Make sure current employees feel adequately trained and mentored. Right Management says that employees are more likely to stay engaged in their jobs and committed to an organization that makes investments in them and their career development. Sure training costs money, but if you think of retention as re-recruiting your workforce, it's well worth the money.
Take Action Today: Have a conversation with each of your employees individually or schedule an open-ended strategic meeting and ask each of your team members what their thoughts are on their role within the company. Listen and take note of what they say and what they want. Start working on implementing changes immediately, before they move on to a more fulfilling opportunity.
2. Keep a Positive Culture
Employees will go the extra mile if they feel responsible for the results of their work, have a sense of worth in their jobs, believe their jobs make good use of their skills and receive recognition for their contributions. A positive culture means employees feel this way every day and your company should establish a series of values as the basis for culture such as honesty, excellence, attitude, respect and teamwork. A company that creates the right culture will have an advantage when it comes to attracting and keeping good employees
When it comes to employee recognition, BLR, Business and Legal Resources, says employees should be rewarded at a high level to motivate even higher performance. The use of cash payouts could be used for on-the-spot recognition. These rewards have terrific motivational power, especially when given as soon as possible after the achievement. It’s important for employers to say “thank you” to employees for their efforts and find different ways to recognize them.
Take Action Today: Identify at least one employee who is going above and beyond and recognize them for their hard work and dedication or buy lunch for your entire crew on an especially long work day. This can go a long way towards making employees feel valued.
3. Stay On Top of Industry Trends & Employee Training
Employees, especially those in the younger generation, want to feel like they work for a company that is working hard to be an industry leader. This means investing in equipment and technology that can help them do their jobs more comfortably and efficiently. We know purchasing new equipment is not an easy solution to an immediate problem, but even small things like air conditioned cabs or using tablets for material tracking can make a big difference to workers who are eager to try the latest and greatest of everything.
Today, the construction industry only employs six percent of the millennial workforce in the United States. The industry’s failure to engage young, hardworking and diverse talent on a broad scale has been a big part of the problems it faces today with finding top talent. By being an industry leader, you can keep young employees happy which can help attract a new generation of workers to your company.
Take Action Today: Make sure you are consistently reviewing and implementing the latest technology available for your crew. Work with your sales reps to demo new controls and review upgrade options. If worker productivity is improved and they leave the job at the end of the day excited to tell their friends about the work they did that day, then it's a win.
4. Offer Competitive Pay & Benefits
According to strategic planning consultant Leigh Branham, SPHR, 88% of employees leave their jobs for reasons other than pay but your employees still want to feel like the effort they put into work is worth their time. Offering a competitive wage can help your people feel like their work and time is valued.
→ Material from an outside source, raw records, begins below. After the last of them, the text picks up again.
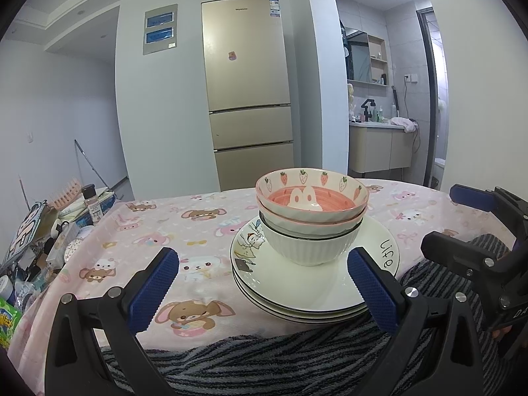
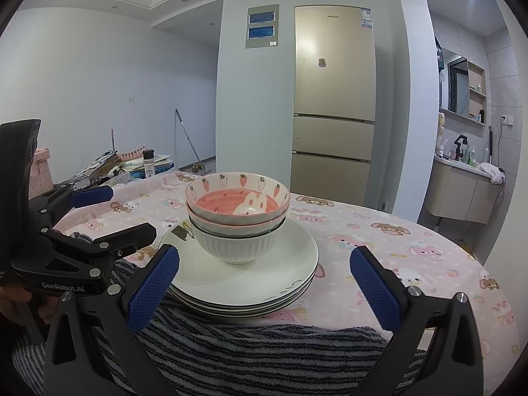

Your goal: Organize plates and bowls

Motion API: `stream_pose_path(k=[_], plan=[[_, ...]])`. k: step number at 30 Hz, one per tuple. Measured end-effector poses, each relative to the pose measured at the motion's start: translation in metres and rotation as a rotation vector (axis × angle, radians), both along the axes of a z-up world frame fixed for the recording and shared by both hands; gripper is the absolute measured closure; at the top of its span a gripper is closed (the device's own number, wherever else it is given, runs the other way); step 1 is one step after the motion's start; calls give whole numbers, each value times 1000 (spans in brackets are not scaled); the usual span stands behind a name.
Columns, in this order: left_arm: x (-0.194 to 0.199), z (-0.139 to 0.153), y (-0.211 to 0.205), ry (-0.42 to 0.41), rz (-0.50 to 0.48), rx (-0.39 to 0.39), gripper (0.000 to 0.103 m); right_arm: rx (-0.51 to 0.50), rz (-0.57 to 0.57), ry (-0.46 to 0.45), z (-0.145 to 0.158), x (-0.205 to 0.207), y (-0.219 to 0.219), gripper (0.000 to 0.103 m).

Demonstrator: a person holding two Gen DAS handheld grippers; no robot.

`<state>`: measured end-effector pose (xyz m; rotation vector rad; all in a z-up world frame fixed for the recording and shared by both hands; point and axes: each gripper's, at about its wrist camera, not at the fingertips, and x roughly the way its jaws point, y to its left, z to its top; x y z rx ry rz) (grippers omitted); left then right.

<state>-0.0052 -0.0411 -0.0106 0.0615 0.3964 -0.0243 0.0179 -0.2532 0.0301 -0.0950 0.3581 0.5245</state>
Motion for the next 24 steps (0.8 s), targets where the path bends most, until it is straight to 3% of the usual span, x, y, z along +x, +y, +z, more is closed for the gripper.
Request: stream_pose_path(k=[24], plan=[[4, -1, 6, 0, 0, 19, 0, -11, 1, 15, -4, 1, 4, 0]])
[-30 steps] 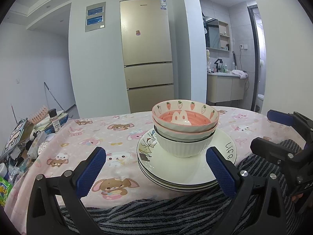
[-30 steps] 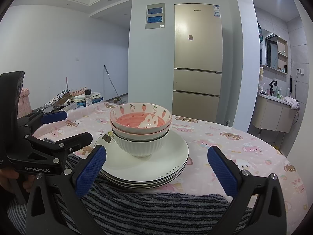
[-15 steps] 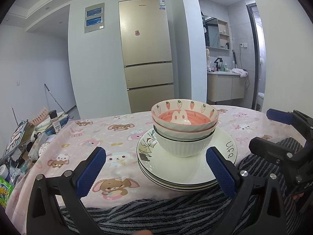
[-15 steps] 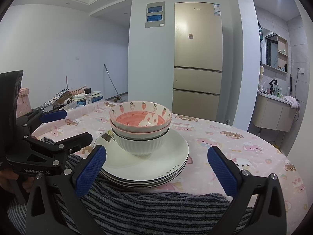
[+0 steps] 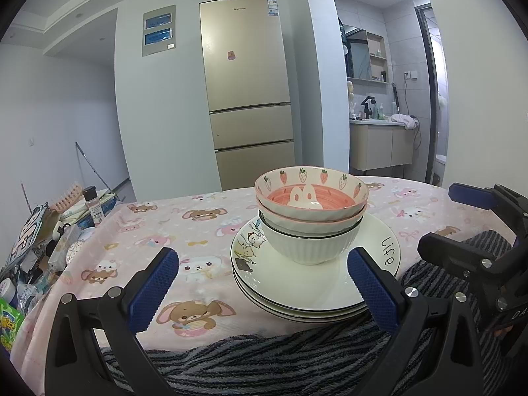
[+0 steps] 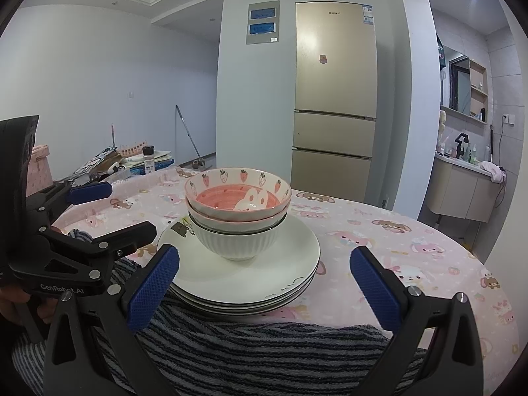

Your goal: Organize plates and bowls

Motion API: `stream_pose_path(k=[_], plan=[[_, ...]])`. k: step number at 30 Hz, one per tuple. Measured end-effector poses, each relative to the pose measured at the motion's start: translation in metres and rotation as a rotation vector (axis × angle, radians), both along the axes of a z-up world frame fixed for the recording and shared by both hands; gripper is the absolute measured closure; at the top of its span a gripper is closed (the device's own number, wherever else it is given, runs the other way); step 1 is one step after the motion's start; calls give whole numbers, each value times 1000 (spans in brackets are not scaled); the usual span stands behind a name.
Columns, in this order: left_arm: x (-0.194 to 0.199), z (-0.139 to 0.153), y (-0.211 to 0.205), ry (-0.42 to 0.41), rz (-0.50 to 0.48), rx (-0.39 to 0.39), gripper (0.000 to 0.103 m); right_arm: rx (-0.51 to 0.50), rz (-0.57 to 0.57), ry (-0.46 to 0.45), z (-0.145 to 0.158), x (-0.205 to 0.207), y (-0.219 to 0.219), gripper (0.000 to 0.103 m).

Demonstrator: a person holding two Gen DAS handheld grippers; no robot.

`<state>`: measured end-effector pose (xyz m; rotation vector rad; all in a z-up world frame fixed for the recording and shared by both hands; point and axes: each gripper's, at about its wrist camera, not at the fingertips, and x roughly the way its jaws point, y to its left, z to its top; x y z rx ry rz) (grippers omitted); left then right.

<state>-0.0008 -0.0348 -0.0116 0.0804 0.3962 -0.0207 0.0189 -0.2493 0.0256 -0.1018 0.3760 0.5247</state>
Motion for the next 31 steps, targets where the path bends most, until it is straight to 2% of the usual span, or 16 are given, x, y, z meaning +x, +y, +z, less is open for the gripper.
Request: stream_pose_path(k=[31], plan=[[0, -1, 0, -2, -1, 4, 0, -6, 2, 7, 1, 0, -1, 0]])
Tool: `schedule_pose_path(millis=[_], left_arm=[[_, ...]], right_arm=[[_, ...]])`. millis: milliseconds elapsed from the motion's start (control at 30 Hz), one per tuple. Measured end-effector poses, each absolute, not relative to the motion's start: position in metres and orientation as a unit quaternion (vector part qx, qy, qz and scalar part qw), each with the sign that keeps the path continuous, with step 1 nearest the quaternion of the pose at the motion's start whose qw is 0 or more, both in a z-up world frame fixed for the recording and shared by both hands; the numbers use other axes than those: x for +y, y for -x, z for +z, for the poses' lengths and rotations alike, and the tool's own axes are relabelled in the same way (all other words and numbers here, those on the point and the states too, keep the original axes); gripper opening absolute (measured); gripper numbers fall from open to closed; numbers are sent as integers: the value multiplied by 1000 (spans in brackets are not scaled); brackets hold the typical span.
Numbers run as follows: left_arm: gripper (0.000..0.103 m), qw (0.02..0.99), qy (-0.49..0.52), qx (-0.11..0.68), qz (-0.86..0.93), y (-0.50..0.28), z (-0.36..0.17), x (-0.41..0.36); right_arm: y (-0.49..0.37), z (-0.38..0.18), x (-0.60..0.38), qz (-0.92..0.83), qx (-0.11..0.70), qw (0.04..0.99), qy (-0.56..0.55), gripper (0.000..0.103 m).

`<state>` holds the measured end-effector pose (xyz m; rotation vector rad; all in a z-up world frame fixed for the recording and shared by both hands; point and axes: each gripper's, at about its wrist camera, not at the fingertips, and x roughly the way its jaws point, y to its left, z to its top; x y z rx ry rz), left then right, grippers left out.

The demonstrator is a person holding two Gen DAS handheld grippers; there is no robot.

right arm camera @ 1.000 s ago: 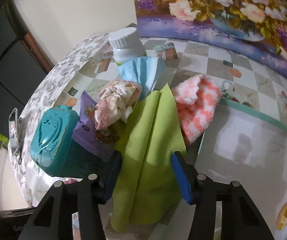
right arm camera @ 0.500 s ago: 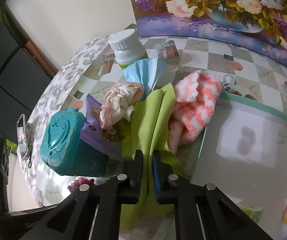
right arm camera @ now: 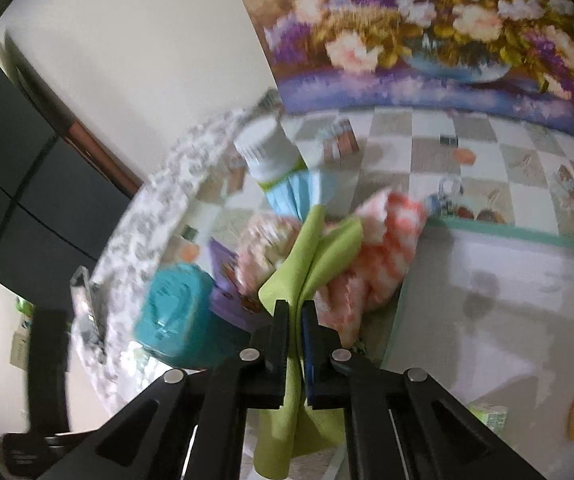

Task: Organize soft objects
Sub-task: 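Grip the green cloth with the right tool and lift it from the pile, then lower the hair tie into the tray with the left tool while the right tool drops the green cloth there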

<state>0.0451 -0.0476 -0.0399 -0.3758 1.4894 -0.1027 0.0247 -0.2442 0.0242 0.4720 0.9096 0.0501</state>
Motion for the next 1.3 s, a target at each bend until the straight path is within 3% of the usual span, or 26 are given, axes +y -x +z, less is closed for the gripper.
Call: schedule_pose_path(millis=[467,800,1033,1300], left_arm=[[23,815,104,552,-147,-25,48,-97],[23,825,36,497,-265,-1,62,-165],[23,806,-37,512,-294,16,43,-210],[23,769,-53,574,-276,14,2,-220]], right_arm=[[27,103,-302,-36,319,910,-264,7],[81,120,-378,-188,282,905,-257,7],[96,97,-412,-263,324,873,-252,7],[72,14,-422,-250,449,810,-284,8]])
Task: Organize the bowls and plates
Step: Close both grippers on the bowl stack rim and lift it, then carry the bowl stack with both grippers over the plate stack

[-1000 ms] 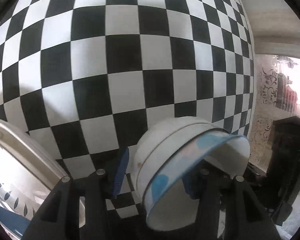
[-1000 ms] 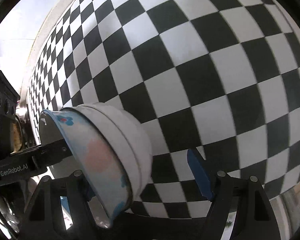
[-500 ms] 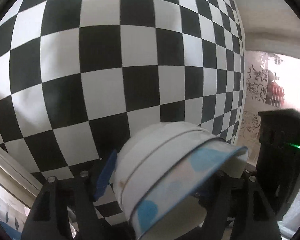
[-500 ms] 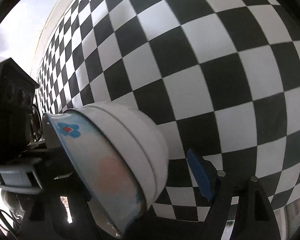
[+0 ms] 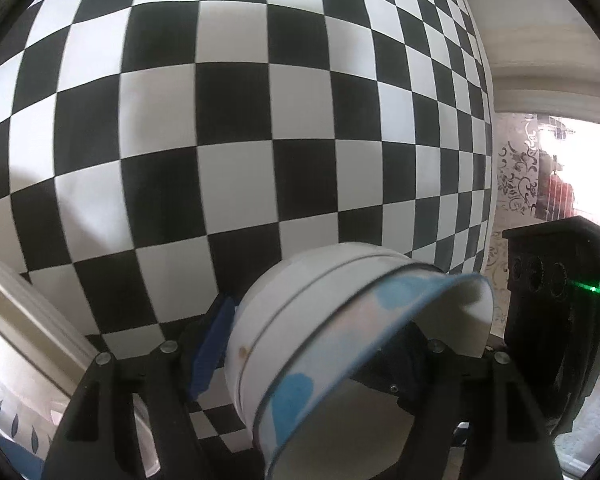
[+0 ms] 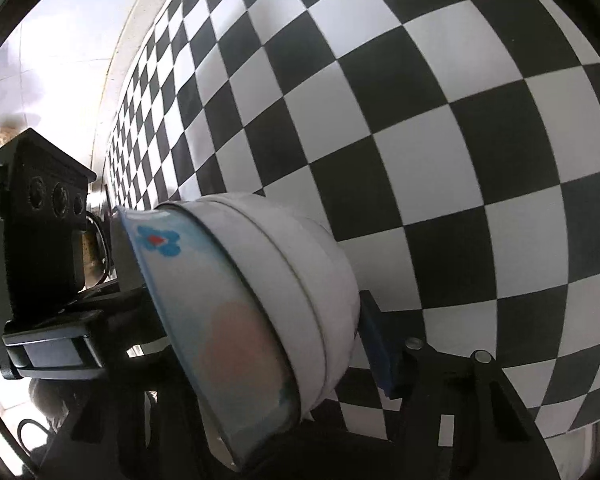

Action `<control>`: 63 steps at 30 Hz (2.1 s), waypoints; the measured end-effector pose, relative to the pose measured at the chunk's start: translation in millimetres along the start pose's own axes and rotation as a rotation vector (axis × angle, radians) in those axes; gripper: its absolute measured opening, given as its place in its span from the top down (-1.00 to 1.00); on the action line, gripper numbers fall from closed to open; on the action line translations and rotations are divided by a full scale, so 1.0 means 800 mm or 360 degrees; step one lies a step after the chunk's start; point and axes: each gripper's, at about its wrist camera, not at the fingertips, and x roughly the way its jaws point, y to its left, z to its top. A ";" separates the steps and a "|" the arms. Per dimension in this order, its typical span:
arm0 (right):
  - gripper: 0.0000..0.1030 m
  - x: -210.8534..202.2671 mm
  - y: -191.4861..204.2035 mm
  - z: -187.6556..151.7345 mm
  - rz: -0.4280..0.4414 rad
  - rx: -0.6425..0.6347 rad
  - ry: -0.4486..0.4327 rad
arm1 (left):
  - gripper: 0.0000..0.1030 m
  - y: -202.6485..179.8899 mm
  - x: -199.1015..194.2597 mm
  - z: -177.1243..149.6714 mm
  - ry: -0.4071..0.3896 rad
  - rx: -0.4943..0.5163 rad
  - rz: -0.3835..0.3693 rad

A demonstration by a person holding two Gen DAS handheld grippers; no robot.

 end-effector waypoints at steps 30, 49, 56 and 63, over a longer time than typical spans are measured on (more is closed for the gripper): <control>-0.09 0.012 0.189 -0.011 0.0023 -0.0385 0.0014 | -0.31 0.096 -0.166 -0.058 -0.0309 -0.0118 0.0006; -0.08 0.134 0.255 -0.053 -0.0052 -0.0466 0.0255 | -0.30 0.229 -0.170 -0.096 -0.0294 -0.0390 0.0028; -0.08 0.155 0.261 -0.044 -0.0102 -0.0448 0.0273 | -0.30 0.244 -0.164 -0.091 -0.0264 -0.0403 0.0015; -0.06 0.152 0.259 -0.038 -0.0114 -0.0431 0.0280 | -0.30 0.248 -0.165 -0.090 -0.0257 -0.0397 0.0005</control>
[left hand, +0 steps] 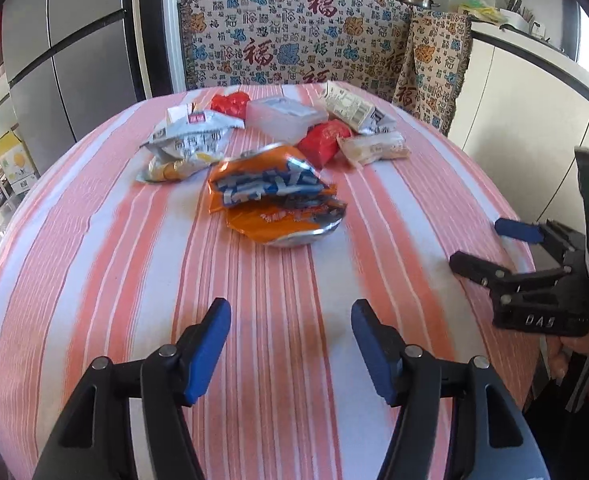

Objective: Collect trash
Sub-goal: 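Return both tools to the table above the remaining trash, then grasp the crushed orange can with the left tool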

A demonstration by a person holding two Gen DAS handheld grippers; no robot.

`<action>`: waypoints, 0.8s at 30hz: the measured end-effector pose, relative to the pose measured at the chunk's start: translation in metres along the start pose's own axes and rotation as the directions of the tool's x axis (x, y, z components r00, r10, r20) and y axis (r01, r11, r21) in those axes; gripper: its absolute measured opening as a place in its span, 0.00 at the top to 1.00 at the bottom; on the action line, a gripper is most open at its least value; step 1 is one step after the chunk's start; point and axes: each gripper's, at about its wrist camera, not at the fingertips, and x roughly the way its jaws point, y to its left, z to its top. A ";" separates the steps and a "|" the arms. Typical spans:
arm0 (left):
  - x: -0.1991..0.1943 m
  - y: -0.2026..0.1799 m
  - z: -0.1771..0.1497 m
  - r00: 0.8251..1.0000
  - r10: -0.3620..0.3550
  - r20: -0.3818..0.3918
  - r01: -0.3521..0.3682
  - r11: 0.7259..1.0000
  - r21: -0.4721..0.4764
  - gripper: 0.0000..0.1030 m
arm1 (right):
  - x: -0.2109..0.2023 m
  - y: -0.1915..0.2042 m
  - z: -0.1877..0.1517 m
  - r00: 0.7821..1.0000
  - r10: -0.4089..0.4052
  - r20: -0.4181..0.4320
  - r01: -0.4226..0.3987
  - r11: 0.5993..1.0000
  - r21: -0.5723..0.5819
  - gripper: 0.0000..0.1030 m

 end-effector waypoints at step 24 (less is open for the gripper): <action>0.005 0.051 0.031 0.996 0.082 -0.027 -0.083 0.995 -0.047 0.37 | -0.001 0.004 0.000 1.000 0.012 0.011 -0.013 1.000 0.012 0.07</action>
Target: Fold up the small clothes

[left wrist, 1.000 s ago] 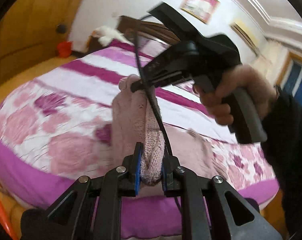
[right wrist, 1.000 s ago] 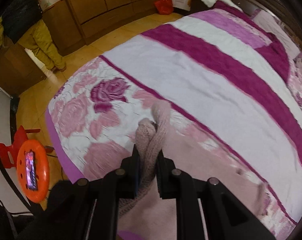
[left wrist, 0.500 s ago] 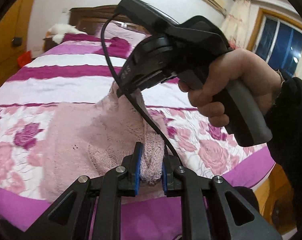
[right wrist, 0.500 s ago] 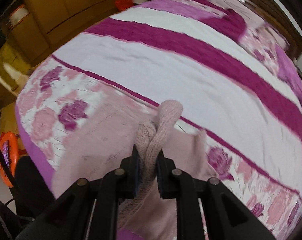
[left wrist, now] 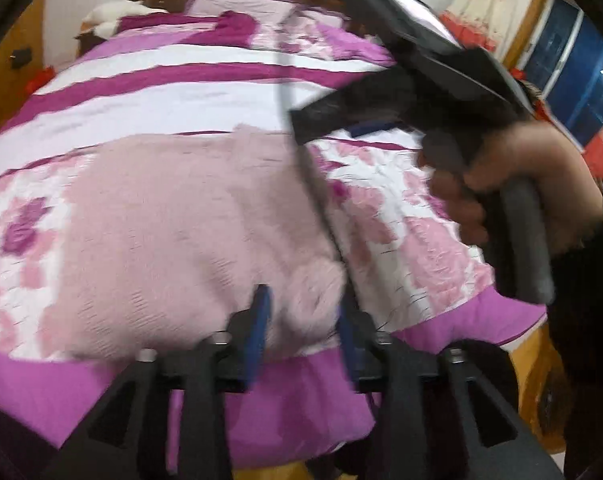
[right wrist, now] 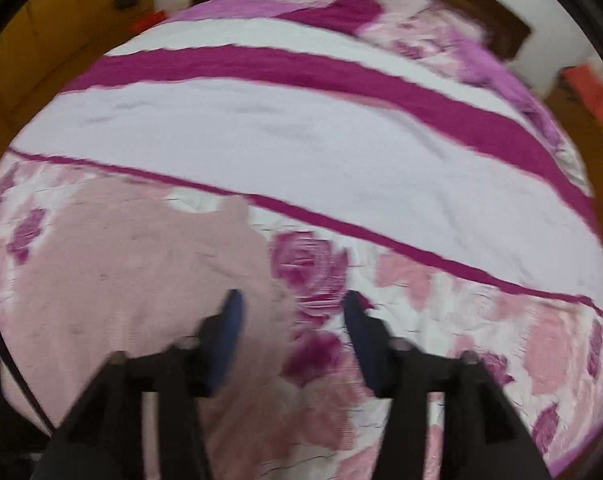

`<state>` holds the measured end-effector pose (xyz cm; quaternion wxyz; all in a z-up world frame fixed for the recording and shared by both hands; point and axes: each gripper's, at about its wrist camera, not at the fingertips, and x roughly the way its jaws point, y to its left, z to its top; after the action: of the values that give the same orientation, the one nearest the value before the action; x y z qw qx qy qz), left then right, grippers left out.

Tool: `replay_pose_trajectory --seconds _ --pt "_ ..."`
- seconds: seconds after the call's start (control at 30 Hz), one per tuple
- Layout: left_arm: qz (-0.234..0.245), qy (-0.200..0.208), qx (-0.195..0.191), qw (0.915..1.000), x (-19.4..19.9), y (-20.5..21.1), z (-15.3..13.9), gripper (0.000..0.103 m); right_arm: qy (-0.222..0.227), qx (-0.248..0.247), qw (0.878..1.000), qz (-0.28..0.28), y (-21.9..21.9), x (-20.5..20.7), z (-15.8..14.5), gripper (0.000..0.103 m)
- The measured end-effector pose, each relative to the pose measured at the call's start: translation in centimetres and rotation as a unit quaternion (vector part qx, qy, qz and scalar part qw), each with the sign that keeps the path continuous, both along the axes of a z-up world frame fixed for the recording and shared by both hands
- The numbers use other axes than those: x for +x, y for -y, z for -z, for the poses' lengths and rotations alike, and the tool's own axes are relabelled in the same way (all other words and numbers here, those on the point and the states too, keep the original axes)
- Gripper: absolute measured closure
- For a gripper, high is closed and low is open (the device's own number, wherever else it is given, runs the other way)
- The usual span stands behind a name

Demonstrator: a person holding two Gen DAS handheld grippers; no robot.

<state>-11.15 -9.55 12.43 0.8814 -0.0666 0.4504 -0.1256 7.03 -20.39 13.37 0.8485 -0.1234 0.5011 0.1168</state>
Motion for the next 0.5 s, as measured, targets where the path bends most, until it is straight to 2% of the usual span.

Bonus programs, pension, health plans and paid time off can send a powerful message to employees about their importance at the organization.
If you're happy with the employees you have now, it may beneficial to implement employee referral bonuses. Not only will employees appreciate the monetary incentive, you will also increase your chances of employee retention as referred new hires are likely to share the same characteristics, background, experience, etc. as your superstars. If you can pinpoint some positive personality traits and characteristics, it will help you better identify top performers during the hiring process and increase their chances of success within your organization.
Take Action Today: Review current wages and determine if you need to make any adjustments to be competitive. Don't be afraid to ask a few trusted employees their thoughts on the current compensation structure.
Construction company owners can greatly increase their chances of keeping good employees by having a few conversations with their crew to identify future goals and address any issues they may be facing. You never know when a simple sit-down talk could turn the attitude of an employee around.